Menjelang dilakukannya perubahan UUD Negara RI Tahun 1945 telah disepakati untuk tetap mempertahankan dan bahkan memperkuat sistem presidensialisme. Alasan utama dari hal itu adalah ketakutan akan penerapan sistem parlementarisme yang dipercayai tidak akan mampu menghasilkan pemerintahan yang kuat dan stabil.

Mitos presidensialisme itu sedemikian kuat bahkan membutakan dari pertimbangan konseptual maupun praktis mengenai inkompatibilitas sistem pemerintahan Presidensial yang bersanding dengan sistem multipartai. Hal ini menjadi semakin parah ketika Presiden yang menang dalam pemilihan secara langsung ternyata tidak memiliki dukungan yang kuat di legislatif. Kenyataan itu terbukti menghambat penyelenggaraan pemerintahan sehingga menjadi semakin tidak efektif dan efisien. Padahal, sedari awal dipilihnya sistem presidensial adalah demi penyelenggaraan pemerintahan yang efektif dan efisien.

Oleh karena itu, jika sistem multipartai tetap tidak bisa disederhanakan secara alamiah, maka perlu dipikirkan adanya suatu terobosan/penyesuaian dalam hal sistem pemerintahan. Model semi presidensial sebagaimana halnya di Prancis, yang terdiri dari Presiden dan Perdana Menteri dapat menjadi suatu alternatif.

Harus diakui bahwa UUD Negara RI Tahun 1945 yang telah diubah oleh MPR sebanyak empat kali secara berturut-turut sejak tahun 1999-2002, jauh lebih baik dibandingkan dengan UUD Negara RI Tahun 1945 Asli. Walaupun

demikian, harus diakui bahwa terdapat beberapa kelemahan yang dimasa datang memerlukan penyempurnaan.

Salah satu kelemahan yang tidak kalah pentingnya, adalah kekacauan konstruksi pengorganisasian kedudukan DPD, yang kewenangannya begitu terbatas, sehingga memunculkan kesan seolah-olah lembaga ini sebagai subordinat DPR. Oleh karena itu penyempurnaan UUD Negara RI Tahun 1945 ke depan salah satunya adalah untuk memberdayakan lembaga DPD.

Namun demikian, pemberdayaan DPD semestinya tidak menjadi satu-satunya agenda dari perubahan UUD Negara RI Tahun 1945 yang Kelima.
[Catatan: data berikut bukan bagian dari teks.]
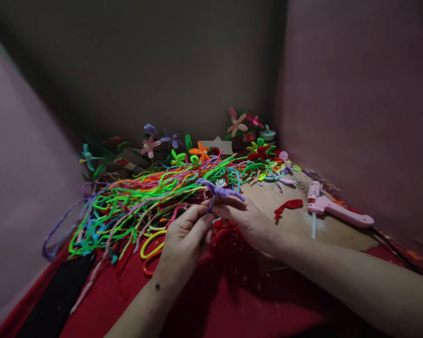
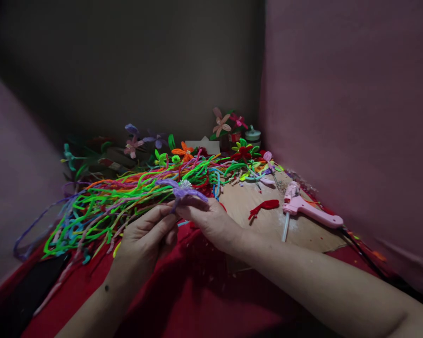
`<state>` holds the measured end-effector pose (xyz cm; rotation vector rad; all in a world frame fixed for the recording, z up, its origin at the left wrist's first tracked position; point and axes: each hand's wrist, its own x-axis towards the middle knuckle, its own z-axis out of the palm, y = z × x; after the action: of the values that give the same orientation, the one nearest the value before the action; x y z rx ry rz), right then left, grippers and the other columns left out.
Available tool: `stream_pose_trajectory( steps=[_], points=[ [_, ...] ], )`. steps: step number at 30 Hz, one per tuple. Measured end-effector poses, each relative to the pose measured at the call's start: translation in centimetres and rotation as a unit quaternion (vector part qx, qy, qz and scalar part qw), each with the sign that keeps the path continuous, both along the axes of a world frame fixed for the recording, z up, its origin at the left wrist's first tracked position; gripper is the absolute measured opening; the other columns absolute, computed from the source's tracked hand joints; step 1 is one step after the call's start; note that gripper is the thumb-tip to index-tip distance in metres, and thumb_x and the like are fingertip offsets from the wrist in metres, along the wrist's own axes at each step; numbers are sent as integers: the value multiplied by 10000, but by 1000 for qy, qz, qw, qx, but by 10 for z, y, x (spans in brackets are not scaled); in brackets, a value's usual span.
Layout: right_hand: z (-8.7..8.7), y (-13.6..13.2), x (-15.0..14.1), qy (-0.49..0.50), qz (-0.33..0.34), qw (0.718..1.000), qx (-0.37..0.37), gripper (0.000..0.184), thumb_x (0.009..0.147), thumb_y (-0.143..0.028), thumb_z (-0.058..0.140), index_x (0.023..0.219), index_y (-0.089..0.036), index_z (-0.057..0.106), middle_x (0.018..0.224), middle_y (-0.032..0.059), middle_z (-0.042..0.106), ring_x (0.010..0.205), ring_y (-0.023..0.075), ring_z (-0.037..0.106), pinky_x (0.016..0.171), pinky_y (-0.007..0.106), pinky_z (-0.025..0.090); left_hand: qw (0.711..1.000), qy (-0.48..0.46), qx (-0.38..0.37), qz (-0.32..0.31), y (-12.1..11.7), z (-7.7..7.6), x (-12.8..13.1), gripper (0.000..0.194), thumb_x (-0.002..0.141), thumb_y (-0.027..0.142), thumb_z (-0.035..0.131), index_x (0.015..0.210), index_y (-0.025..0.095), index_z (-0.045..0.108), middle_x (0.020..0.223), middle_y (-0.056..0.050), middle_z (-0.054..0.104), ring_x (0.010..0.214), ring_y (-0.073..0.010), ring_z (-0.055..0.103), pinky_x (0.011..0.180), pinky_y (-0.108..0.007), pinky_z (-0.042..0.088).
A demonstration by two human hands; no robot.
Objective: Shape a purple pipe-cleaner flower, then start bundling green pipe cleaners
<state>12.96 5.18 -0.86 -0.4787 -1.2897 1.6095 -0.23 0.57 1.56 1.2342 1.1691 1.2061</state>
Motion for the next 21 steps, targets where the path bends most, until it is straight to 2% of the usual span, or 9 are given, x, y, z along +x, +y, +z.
stream_pose_trajectory(
  steps=[4,7,9,12,15,18,21],
  points=[
    [-6,3,0,-4,26,999,-36,244,783,-364,642,968,-219,705,776,-3,644,657,101,520,702,271,423,990,-108,-58,-64,2,-1,-4,117,826,286,575,826,169,574,439,84,426,304,-13,265,318,-123,246],
    [-7,4,0,11,44,998,-51,237,759,-347,670,939,-201,718,769,14,653,688,114,537,688,262,416,968,-192,-89,-136,5,-5,-8,153,833,289,559,737,171,550,428,88,414,268,-7,190,277,-138,273],
    [-6,3,-1,18,41,997,-58,246,753,-328,677,959,-197,715,764,21,655,716,126,554,671,254,416,956,-219,-98,-167,7,-8,-10,150,839,295,549,748,177,556,420,91,403,263,-9,169,263,-137,269],
    [-4,1,-1,29,32,997,-60,262,755,-328,675,970,-183,712,768,26,656,703,121,558,662,249,420,958,-209,-92,-171,8,-9,-9,168,855,324,523,777,181,564,422,92,396,265,-12,168,272,-142,271],
    [-1,-2,-2,55,32,997,-54,252,743,-359,681,924,-188,722,785,22,667,717,134,584,725,285,442,981,-126,-61,-132,6,-7,-6,181,855,351,524,796,182,553,452,85,408,296,-24,239,316,-147,271],
    [1,-5,-3,60,13,997,-39,224,755,-349,674,925,-212,723,797,9,676,759,146,600,772,299,443,998,41,43,-37,3,-10,-2,154,827,331,571,785,183,559,552,52,484,416,-54,399,405,-160,328],
    [1,-7,-3,50,-14,998,-30,192,768,-330,665,918,-228,728,837,5,683,807,143,599,800,291,435,960,202,182,68,1,-16,-1,75,790,249,604,844,199,600,725,1,605,607,-109,548,588,-203,428]
  ],
)
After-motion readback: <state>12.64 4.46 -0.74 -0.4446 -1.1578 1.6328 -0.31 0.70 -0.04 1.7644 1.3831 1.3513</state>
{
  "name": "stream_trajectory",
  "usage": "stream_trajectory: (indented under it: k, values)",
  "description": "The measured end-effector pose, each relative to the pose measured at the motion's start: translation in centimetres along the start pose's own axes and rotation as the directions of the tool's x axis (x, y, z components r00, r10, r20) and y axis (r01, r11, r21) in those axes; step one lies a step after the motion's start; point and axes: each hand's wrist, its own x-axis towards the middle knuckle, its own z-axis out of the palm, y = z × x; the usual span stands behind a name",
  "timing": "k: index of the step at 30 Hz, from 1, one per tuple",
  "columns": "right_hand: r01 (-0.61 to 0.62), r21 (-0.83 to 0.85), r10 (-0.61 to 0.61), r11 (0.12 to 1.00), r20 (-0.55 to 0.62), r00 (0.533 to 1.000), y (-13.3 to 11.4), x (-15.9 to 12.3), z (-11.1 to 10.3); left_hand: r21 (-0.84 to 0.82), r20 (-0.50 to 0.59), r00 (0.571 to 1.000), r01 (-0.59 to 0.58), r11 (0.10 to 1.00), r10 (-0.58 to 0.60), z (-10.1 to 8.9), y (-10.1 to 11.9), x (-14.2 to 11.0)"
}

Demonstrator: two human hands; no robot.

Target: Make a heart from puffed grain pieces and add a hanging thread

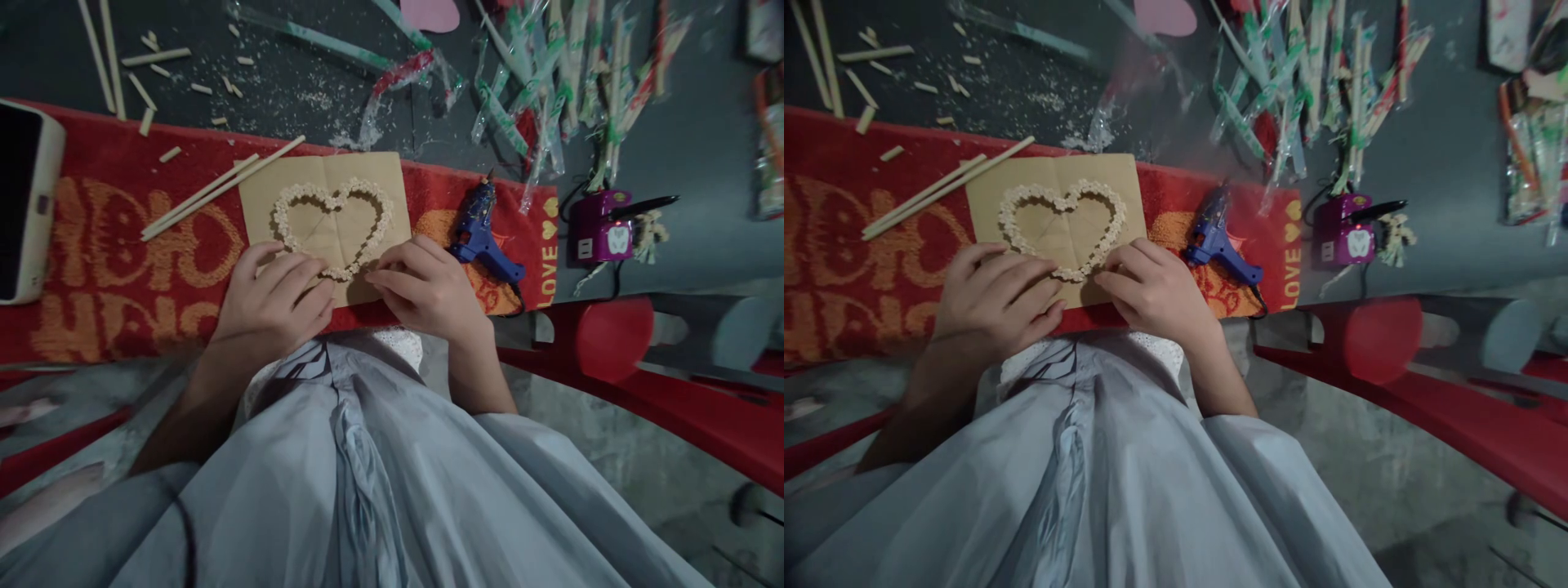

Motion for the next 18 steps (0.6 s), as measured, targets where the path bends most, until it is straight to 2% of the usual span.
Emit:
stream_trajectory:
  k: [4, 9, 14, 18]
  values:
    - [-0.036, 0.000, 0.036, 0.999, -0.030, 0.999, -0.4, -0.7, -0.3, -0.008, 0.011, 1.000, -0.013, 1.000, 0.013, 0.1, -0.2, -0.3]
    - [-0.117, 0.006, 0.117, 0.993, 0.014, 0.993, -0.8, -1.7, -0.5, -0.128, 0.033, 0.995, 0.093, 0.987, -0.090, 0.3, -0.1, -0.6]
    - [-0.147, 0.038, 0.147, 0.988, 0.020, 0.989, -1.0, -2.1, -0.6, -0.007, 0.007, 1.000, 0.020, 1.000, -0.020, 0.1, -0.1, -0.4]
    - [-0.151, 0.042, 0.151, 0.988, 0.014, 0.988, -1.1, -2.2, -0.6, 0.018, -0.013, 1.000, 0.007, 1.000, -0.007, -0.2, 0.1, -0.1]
Perubahan konstitusi harus dilakukan secara komprehensif, tidak dilakukan secara tambal sulam. Meminjam istilah Prof Sadjipto Rahardjo, kita harus menciptakan suatu "konstitusi yang visioner", yang dapat menjawab problem-problem bangsa dan negara ini di masa kini dan masa yang akan datang.